Of Daivas and Spirits.

“Are you coming for the Bhootha Kola?” was one question that was being repeated in the extended family from the past two weeks, over and over again. Everyone had their own reasons to look forward to the event, being conducted after almost 12 long years - the family elders for auspicious reasons, and we youngsters for a family get-together in the village that we would have. A night long of chatter and junk food, coupled with watching the event was something we all were waiting for. My faint memory of the Kol held last time, was as a twelve-year old sleepily watching a brightly painted man, crying out loud and running about, as everyone else watched him in awe.

Tulunadu, is the area of undivided South Canara (Dakshina Kannada and Udupi) plus a few parts of northern-most Kerala in Kasargod district. This area is famous for a few indigenous things, such as Kambla or buffalo racing, Cock Fight (which is now banned, but still continues to take place very much within the city limits), Yakshagana, and of course, Spirit Worship or Bhutha Aradhane. 

Spirit worship refers to the worship of certain forces or supernatural spirits, who are believed to guide and protect the believer in times of adversity. They are Demi-Gods, who people look upon as a guardian angel, upon whom they can rely on, no matter what. Various spirits or ‘Daivas’ are worshipped, such as Satyadevate, Varthe - Panjurli, Jumadi-Banta, Mantradevate, Kordabbu, Guliga etc. There are stories that describe their heroism, and how they came to be worshipped.

Bhootha Kola is a night-long ceremony held to invoke, worship and many a times, to ask for advice on various matters, ranging from family issues to property disputes.  It is said that the advice or judgement given thence, was even considered valid in the court of law during British times.

The area is brightly decorated with flowers, mainly jasmine and firecracker flower (Abbolige / Abboli) and alike, and also brightly lit. The various idols are placed in the tent, and traditional designs are drawn around.


A man acts as the medium for the Spirit to temporarily occupy. The evening begins with the artiste carefully applying the indigenously prepared bright colors on his well-oiled face and body, and dressing up with traditional jewelry and clothes.
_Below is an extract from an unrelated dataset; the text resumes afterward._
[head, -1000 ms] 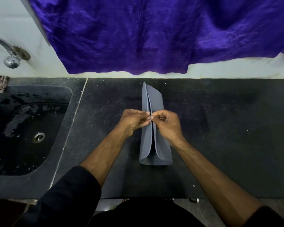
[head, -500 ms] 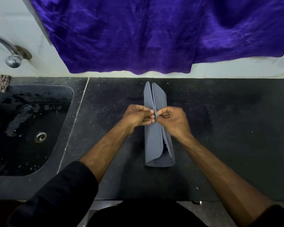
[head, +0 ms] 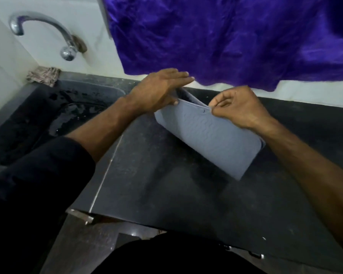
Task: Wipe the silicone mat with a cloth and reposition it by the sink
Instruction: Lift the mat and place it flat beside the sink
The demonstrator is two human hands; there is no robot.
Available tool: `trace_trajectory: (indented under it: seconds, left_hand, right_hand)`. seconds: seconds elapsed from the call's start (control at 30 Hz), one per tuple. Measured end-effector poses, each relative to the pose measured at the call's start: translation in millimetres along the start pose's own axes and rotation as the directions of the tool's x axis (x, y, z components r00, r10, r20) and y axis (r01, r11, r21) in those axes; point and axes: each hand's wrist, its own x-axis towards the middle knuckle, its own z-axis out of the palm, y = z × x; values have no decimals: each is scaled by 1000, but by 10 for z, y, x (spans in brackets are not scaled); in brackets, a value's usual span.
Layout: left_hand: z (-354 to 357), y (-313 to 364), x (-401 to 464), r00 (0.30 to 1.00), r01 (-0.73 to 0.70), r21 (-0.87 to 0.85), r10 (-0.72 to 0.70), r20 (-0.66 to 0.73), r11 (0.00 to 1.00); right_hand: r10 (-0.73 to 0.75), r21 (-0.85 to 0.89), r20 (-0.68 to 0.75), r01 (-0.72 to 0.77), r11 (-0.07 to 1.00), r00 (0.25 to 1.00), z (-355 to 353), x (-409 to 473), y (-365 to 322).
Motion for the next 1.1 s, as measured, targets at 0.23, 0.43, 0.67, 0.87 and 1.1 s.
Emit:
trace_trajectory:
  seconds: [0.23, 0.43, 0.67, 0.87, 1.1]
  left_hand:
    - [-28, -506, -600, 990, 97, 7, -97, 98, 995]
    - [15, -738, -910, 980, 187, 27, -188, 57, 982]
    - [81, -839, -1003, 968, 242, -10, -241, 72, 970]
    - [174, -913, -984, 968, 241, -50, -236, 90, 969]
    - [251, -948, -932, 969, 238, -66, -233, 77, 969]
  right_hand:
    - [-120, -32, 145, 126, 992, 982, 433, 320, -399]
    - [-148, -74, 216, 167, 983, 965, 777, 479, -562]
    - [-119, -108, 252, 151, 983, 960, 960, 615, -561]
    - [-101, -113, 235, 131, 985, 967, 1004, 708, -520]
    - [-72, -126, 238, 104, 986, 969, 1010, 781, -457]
There are specific communities who take up the task, with different communities for different spirits. The female members of their families recite songs and ballads in praise of the Spirit which will be invoked as the make-up is being applied.

Traditional anklets made of brass

The music of drums and the wind instruments, is hypnotizing and bewitching by itself. Quickly alternating between slow paced and rapid beats, it is enough to get anyone on his feet. As the initial beats start, the artiste slowly goes into a trance like state, followed by a dance, which is quite in tune with the beats. As the beats quicken, so does the dance, so that by the end of one cycle, he is wildly running about, with loud war cries. 

He presents himself in front of each male member of the family, putting a burning camphor on his tongue, and a respectful Namaskaar. At times he is angry, else he is happy, the emotions showing on his face clearly. Another person usually accompanies him, who interprets all the signs that he makes and also conducts any conversation when required. 
When the final beats stop, the dance stops too, and it is time for the ‘Nudi’, for people to ask him whatever they want to. 

Final advice and blessing
Likewise, another round of the ritual with a different set of Spirits is held. This time it is a pair of Spirits, sister and brother, called Varthe and Panjurli

Artistes getting ready to invoke Panjurli and Varthe

Varthe, being a female spirit is mild, while her brother Panjurli, is aggressive (representative of the boar). The cries are louder this time. 

The well synchronized dance is energetic and enchanting, the beats are faster. They circle around each other, calling out each others' names.


Coconut tree-derived articles play an important role here. Right from the head gear, to the skirt like garment called Siri, it makes its appearance everywhere. Siri is worn over the clothes, and it is quite a site to watch it gracefully swishing about as the dance goes on.

The same ritual of keeping a burning camphor on the tongue is repeated many times. But this time, the expressions are more vivid.

As the night draws on, people slowly doze off one after another, until a few devout ones religiously observe the ritual. I ask a cousin how we differentiate whether it is the actual Spirit talking, or if it is merely a trance-like state the artiste has gone into; I'm met with a stare that tells me further questions on the matter are not welcome. 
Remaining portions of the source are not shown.